Wednesday, December 7, 2011

Meg Energy Oil Exploration Update (double production to 65,000 by 2013, 260,000 b/d in 2020, Surmont 2018, phase 3)

    Meg Energy is one of Canada's largest oil exploration companies that owns 100% of a 3.7 billion barrel, 80 block section of Christina Lake, one of Canada's largest oil megaprojects (development began in 2008). In the first nine months of 2011 the company produced 25,450 bbls/d up 33.4% from 19,071 b/d in the corresponding period of 2010, but only 20,945 in 3q11 due to maintenance activity (versus 19,339 b/d in 3q10, all production comes from Christina Lake). Production and revenue recorded record highs in the second quarter of 2011, at 27,826 b/d and $279m respectively. Production is forecast to reach 29-31,000 b/d by the end of 2011 attributable to new equipment being installed at Christina Lakes' second phase expansion (when construction work there is completed in 2013 (operating at 100% compared to less than 30% currently) operations there will bring in an additional 35,000 b/d, more than doubling current production possibly to as high as 65,000 b/d). C$500 million of the C$1.4 billion in total project costs needed by phase 2B has already been spent with the balance coming in 2012. The company has only been producing since the last quarter of 2009 when output was 2,427 b/d.

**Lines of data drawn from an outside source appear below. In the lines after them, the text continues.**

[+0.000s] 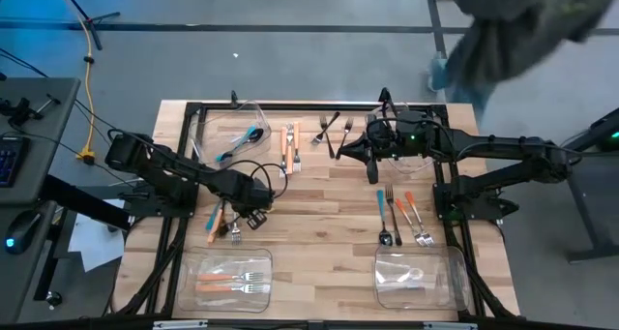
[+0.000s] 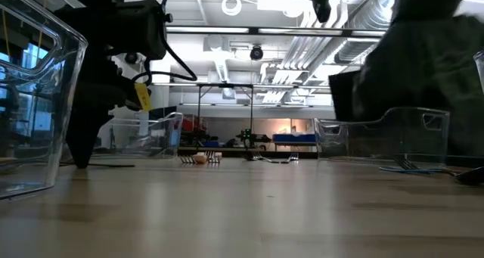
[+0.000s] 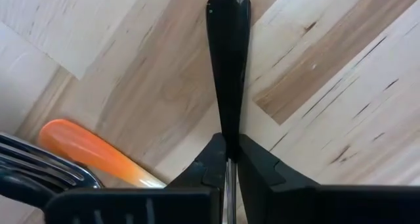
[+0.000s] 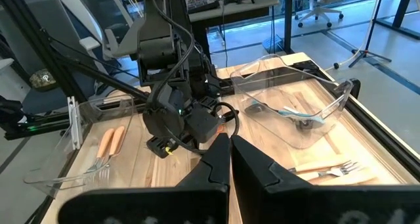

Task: Sort silverware by color (type)
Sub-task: Put the black fork into the bottom right transparent bin

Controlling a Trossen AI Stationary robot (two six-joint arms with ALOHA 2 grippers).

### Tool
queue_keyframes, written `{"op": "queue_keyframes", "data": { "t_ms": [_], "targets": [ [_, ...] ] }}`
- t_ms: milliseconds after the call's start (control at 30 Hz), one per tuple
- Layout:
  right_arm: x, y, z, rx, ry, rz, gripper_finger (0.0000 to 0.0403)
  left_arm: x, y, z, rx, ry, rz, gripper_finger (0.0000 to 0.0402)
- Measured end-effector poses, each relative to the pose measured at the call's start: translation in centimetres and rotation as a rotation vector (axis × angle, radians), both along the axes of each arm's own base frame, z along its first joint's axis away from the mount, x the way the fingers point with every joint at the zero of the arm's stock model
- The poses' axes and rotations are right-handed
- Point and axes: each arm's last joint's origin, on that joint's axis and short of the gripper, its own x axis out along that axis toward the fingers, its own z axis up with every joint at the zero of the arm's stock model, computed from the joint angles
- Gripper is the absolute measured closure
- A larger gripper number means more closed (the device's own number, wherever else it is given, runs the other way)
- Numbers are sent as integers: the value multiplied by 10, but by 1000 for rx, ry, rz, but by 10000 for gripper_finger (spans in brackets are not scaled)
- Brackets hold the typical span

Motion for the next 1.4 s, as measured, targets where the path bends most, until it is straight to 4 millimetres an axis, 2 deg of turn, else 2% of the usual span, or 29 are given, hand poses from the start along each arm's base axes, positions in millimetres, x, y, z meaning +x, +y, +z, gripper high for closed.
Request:
{"op": "queue_keyframes", "data": {
  "t_ms": [267, 367, 533, 667, 867, 1033, 1200, 1400],
  "targets": [
    [0, 0, 0, -1, 0, 0, 403, -1, -2, 6, -73, -21, -37, 397],
    [0, 0, 0, -2, 0, 0, 403, -4, -1, 20, -101, -82, -86, 398],
    [0, 0, 0, -8, 0, 3, 403, -11, 6, 57, -100, -263, -125, 399],
    [0, 1, 0, -1, -4, 33, 403, -17, 17, 95, 3, -500, -109, 399],
    [0, 3, 1, 17, -10, 94, 403, -15, 39, 153, 219, -1020, -143, 400],
    [1, 3, 4, 37, -46, 88, 403, -7, 61, 186, 458, -1323, -181, 400],
    [2, 3, 10, 29, -102, 89, 403, 1, 80, 195, 622, -1415, -214, 400],
    [3, 2, 17, 9, -176, 68, 403, 18, 91, 192, 614, -1516, -232, 400]
  ]
}}
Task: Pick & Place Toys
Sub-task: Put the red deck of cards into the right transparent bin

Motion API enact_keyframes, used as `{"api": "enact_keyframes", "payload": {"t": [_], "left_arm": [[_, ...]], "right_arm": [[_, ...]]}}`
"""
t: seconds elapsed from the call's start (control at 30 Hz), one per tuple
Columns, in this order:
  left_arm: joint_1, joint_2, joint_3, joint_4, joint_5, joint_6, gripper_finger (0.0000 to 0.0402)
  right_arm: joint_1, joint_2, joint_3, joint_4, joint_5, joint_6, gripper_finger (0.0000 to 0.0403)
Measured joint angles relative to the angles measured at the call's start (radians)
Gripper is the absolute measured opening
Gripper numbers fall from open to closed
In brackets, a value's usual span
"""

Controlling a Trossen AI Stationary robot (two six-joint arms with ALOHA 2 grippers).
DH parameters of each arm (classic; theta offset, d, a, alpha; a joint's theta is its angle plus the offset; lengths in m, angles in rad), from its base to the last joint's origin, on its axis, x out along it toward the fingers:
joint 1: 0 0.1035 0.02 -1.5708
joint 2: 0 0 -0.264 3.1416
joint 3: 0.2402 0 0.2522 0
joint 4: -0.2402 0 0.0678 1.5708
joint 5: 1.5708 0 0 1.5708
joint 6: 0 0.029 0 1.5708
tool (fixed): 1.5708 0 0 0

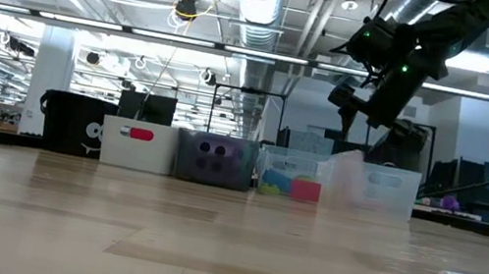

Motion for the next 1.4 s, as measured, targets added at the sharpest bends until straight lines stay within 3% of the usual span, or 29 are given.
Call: {"api": "enact_keyframes", "payload": {"t": [0.2, 0.4, 0.53, 0.67, 0.8, 1.07, 1.2, 1.4], "left_arm": [[-0.024, 0.0, 0.0, 0.0, 0.0, -0.043, 0.0298], [-0.043, 0.004, 0.0, -0.001, 0.0, -0.077, 0.0298], [-0.072, 0.012, 0.0, -0.002, -0.001, -0.098, 0.0298], [-0.104, 0.027, 0.0, -0.006, 0.0, -0.098, 0.0298], [-0.123, 0.05, 0.0, -0.006, 0.0, -0.095, 0.0298], [-0.169, 0.096, 0.0, -0.006, 0.04, -0.056, 0.0298], [-0.197, 0.116, 0.0, -0.013, 0.089, -0.038, 0.0298], [-0.254, 0.14, 0.001, 0.003, 0.097, -0.027, 0.0298]], "right_arm": [[0.04, -0.022, 0.0, 0.082, 0.006, -0.166, 0.0275], [0.132, -0.097, 0.0, 0.22, 0.021, -0.508, 0.0276], [0.278, -0.167, 0.0, 0.223, -0.036, -0.716, 0.0276], [0.478, -0.206, 0.0, 0.222, -0.133, -0.811, 0.0276], [0.681, -0.2, 0.001, 0.218, -0.194, -0.768, 0.0276], [0.968, -0.189, 0.034, 0.085, -0.19, -0.474, 0.0276], [1.051, -0.145, 0.162, -0.129, -0.187, -0.369, 0.0276], [1.125, 0.021, 0.456, -0.492, -0.252, -0.377, 0.0276]]}}
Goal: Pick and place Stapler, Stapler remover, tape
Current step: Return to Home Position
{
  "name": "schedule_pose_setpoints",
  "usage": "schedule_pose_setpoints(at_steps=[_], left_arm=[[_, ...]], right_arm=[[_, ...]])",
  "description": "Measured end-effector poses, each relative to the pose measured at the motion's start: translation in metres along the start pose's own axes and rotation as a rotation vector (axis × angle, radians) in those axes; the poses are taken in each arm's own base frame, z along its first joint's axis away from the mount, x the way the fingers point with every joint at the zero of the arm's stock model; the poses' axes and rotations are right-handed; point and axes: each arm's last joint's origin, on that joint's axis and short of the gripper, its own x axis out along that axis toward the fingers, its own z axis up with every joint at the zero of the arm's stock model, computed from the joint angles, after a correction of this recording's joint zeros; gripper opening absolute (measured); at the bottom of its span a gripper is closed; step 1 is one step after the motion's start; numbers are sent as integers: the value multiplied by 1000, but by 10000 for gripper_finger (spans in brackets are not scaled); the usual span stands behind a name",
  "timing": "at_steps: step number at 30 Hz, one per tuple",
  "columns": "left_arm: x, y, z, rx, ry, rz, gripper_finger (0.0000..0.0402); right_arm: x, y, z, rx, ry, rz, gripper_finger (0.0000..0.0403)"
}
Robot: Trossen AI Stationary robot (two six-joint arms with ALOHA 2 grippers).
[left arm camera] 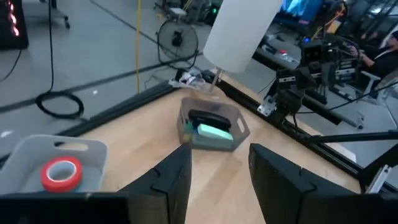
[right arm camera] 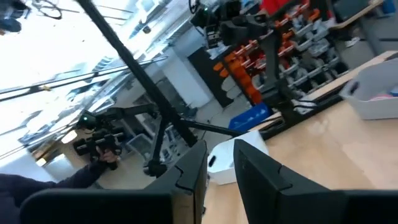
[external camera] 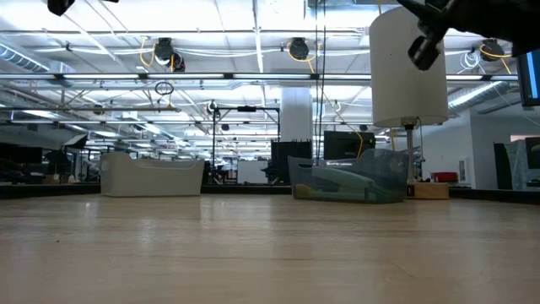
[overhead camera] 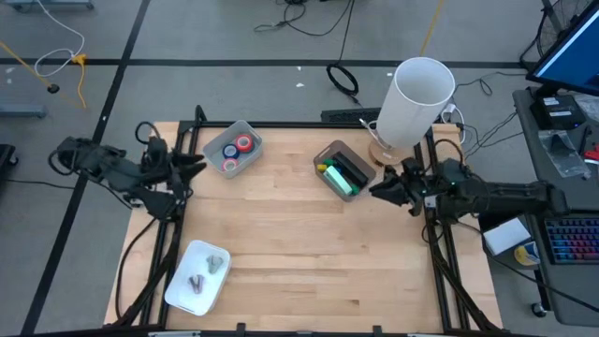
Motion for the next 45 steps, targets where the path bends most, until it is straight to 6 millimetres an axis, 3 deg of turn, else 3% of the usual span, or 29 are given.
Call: schedule_pose_setpoints(at_steps=[7, 21, 45], left_arm=[[-2, 20, -19, -13, -7, -7, 159], [14, 27, -55, 13, -147, -124, 159], [65, 41, -135, -18, -338, -249, 159]], right_arm=[[-33, 5, 1, 9, -16, -94, 75], [-69, 10, -9, -49, -66, -235, 75], [-76, 6, -13, -100, -75, -349, 75]])
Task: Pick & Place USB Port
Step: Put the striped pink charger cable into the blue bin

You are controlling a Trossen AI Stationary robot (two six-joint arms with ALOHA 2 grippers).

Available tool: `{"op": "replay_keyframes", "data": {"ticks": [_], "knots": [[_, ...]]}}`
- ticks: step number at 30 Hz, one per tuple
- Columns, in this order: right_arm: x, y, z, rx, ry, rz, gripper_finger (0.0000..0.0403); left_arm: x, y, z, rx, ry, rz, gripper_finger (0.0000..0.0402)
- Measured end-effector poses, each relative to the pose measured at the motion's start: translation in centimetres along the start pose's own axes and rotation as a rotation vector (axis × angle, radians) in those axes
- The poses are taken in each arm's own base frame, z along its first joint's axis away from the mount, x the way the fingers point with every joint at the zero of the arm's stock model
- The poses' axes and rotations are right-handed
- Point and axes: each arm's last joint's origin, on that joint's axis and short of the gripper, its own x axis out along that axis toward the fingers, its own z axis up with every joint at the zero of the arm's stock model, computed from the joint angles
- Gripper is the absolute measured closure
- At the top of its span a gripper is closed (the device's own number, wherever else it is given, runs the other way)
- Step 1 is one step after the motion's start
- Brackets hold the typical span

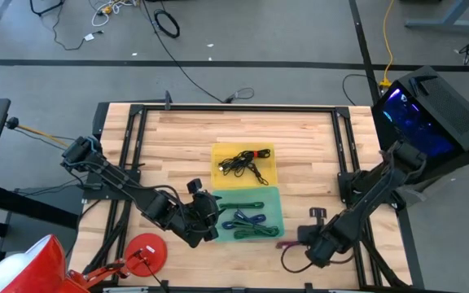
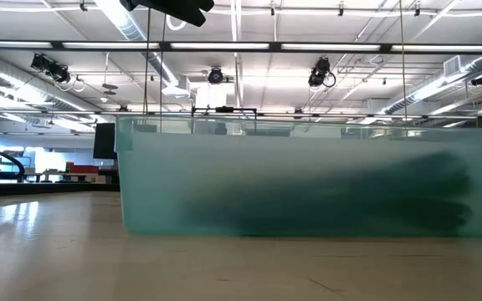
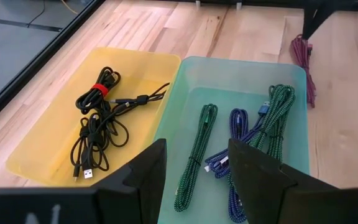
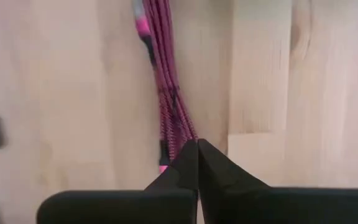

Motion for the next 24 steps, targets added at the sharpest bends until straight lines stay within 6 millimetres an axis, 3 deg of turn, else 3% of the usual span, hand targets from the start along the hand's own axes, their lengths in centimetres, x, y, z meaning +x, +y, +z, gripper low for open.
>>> {"op": "replay_keyframes", "data": {"ticks": [3,9,17,24], "knots": [[-0.9,-0.2,0.0,0.028,-0.038,0.012,0.0402,0.0,0.0,0.0,0.0,0.0,0.0,0.0225],[-0.7,0.6,0.3,0.027,-0.024,0.112,0.0389,0.0,0.0,0.0,0.0,0.0,0.0,0.0225],[-0.6,1.2,0.8,0.011,-0.085,0.152,0.0308,0.0,0.0,0.0,0.004,0.0,0.0,0.0225],[0.6,1.7,1.1,-0.007,-0.082,0.136,0.0239,0.0,0.0,0.0,0.004,0.0,0.0,0.0225]]}}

MEG Energy has $937 million to spend next year on growth projects (which represents 70% of its $1.37B 2012 capex) the majority of which has already been allocated to phase 2B with the rest ($1-200m) going to the 3rd phase (initial construction), the exact amount to be determined pending a key regulatory decision in 1H2012 (3rd phase is key since it will add 150,000 b/d). There's also Surmont that should be coming online close to 2018 (Surmont has vast resources of heavy oil but very little of it represents upgraded reserves). MEG capital expenditure was $243.218 million in the July-September period (2011) compared to only $96.561m in 3q 2010. Maintenance costs and more money going to growth projects increased long term debt which is now at $1.792b up from 1.005b in 3q10. The last phase isn't expected to be completed until 2015-2020 and so the maximum 260,000 b/d estimate probably won't be reached until the latter part of that period.

The steam required to melt bitumen so that it can be brought to the surface by the process known as steam assisted gravity drainage, is produced at a power plant that doubles as a cogeneration plant which allows the company to turn excess steam into power able to be sold to the Alberta Power Grid (the extra money helps reduce operating costs ----> which increases operating netback). Western Canadian Select price is lower than WTI because it is a mixture of heavier oils/bitumen and synthetic oil and thus produces fewer barrels of oil per metric ton (prior to processing). Production costs per barrel were down significantly in the nine month period to $16.38 from $22.81 due to higher production volumes and Christina Lake producing at a normal phase (not ramp up phase as in 2010). Revenue from extra power sold to Alberta power grid (cogeneration plants) reduced net operating costs down to $11.95 from $18.63/bbl. In the 3rd quarter Meg received enough compensation from sold power to pay down per barrel operating costs by $5.13 ($4.43/b in the nine month period), that's up significantly from $2.13/bbl in the 3q10 ($4.18 in 9m10).

According to the company, its 1.9 billion barrels of 2P reserves are worth $12.1B, there's also another 1.8 billion barrels of inferred resource worth $7.0b (the company's market cap is under $9B). Christina Lake covers a large area, Cenovus Energy and ConocoPhillips already operate a large scale, synthetic oil project there that produces under 30,000 b/d that's also undergoing expansion (they tap into the McMurray Formation). The project is within the well known Athabasca Oil Sands of central-east Alberta.

Approximately 20% of Alberta's oil sands are close enough to the surface to be recovered by open pit mining, the rest requires vairous in-situ technologies. Alberta's royalty rates on oil production have fallen from an avg of $3/bbl to $2/bbl over the last decade and that has made it an even more attractive place to produce. Oil sands can be over five times more expensive to produce than conventional however with oil prices up more than 400% since 2001 that barrier to investment is becoming less of an issue (if the price of oil remains at or over $60/bbl which makes oil sands production economically viable, Alberta's oil production could reach as high as 11M bbls/d by 2045). Reason that heavy oil commands a lower price on the open market than WTI? You need 1.7 barrels per metric ton more of the <10 degree API heavy oil versus lighter oil because its high specific gravity (density as compared to a reference) makes its API gravity lower leading to fewer barrels produced according to this calculation. In the first nine months of 2011 the price of WTI oil was up 23.0% to $95.48/bbl from $77.65/bbl ($89.76 in the 3q11).